Deficiency Of Some Sort.

This plant has always been the runt of the lot, growth was slow from the start. It germinated a few days after the rest, and after sprouting its first sets of leaves (which were oddly deformed, for reasons unknown to me), small golden spots started appearing on the second set. and then on the set up from that I noticed the leaf seems to be decaying slightly... Not so sure why, I was hoping someone could help me out. Forgive me on the image quality, cell phone doesn't have the greatest lens.
Here's some additional info:20110331131724.jpg20110331131643.jpg20110331131653.jpg20110331131739.jpg20110331131749.jpg20110331131701.jpg
FoxFarm's Ocean Forest is the medium
A small dose of Gen. Hydro's Nova: Grow was applied almost a week ago, via reg. watering
And I've given them two applications of some mycorrhizae and other beneficial fungi by Roots Organic during transplanting
The lighting is a 4 ft 8 bulb with GE high output t-5's
Temp remains around 80F pretty consistently during the day. and 73F at night
RH ranges from 50%-70%
 

Mother's Finest

Well-Known Member
They may need some more Phosphorus. At that size, they should be getting full strength fertilizations.

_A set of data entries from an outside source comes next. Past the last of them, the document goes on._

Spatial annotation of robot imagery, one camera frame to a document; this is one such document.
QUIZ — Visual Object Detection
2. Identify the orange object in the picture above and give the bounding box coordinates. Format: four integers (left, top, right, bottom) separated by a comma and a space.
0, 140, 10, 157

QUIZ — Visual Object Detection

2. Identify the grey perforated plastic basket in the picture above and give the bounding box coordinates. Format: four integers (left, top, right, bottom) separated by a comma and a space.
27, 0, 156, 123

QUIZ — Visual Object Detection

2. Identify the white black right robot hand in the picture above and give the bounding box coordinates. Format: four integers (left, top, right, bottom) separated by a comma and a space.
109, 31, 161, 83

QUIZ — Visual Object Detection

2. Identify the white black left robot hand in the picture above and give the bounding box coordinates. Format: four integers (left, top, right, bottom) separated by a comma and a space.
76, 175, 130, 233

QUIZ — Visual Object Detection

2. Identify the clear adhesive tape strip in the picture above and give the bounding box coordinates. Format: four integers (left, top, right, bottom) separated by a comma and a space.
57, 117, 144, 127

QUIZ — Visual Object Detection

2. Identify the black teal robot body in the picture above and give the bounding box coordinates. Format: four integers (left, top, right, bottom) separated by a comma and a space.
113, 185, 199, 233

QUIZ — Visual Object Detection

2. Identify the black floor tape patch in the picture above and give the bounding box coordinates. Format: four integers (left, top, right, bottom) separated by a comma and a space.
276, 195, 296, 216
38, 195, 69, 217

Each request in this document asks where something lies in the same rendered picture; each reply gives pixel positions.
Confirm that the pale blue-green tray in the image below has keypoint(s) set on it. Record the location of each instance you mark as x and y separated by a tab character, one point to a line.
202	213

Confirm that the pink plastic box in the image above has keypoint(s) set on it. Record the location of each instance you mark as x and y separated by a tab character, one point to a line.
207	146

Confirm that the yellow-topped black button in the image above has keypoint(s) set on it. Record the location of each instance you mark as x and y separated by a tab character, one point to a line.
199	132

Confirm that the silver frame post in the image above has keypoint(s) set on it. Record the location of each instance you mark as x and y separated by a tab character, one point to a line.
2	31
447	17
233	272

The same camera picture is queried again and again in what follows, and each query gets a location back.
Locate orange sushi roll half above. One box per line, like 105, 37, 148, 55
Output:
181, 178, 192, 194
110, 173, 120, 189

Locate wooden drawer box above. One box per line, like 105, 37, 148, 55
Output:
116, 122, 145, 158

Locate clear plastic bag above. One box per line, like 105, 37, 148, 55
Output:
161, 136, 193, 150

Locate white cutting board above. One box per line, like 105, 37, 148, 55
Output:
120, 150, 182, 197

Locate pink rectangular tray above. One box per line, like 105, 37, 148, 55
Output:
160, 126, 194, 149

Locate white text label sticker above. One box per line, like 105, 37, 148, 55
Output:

Be sure to check the soil pH as well.
 
That's what I was thinking, but I was only referring to Jorge Cervantes' grow bible and the drawings in there are not of the highest quality. Full strength nutes though? I was under the assumption that the golden brown spots in the third pic and the last pic, were burn spots from the nutes.
 

luciferateme

Active Member
i personally would not give full strength nutes just yet as there would be enough in the soil i would have thought. but i dont have as much exp as mothers finest so probs best to forget everything i said!
lu
 

Mother's Finest

Well-Known Member
Those spots aren't from nutrient burn. Nutrient burn starts with the lowest and oldest leaves and works its way up. The pod leaves and first single-bladed leaves are the best indicators of most toxicities. While it's more commonly seen in larger patches, P def. often causes crispy, brown splotches in fairly random places on the leaves.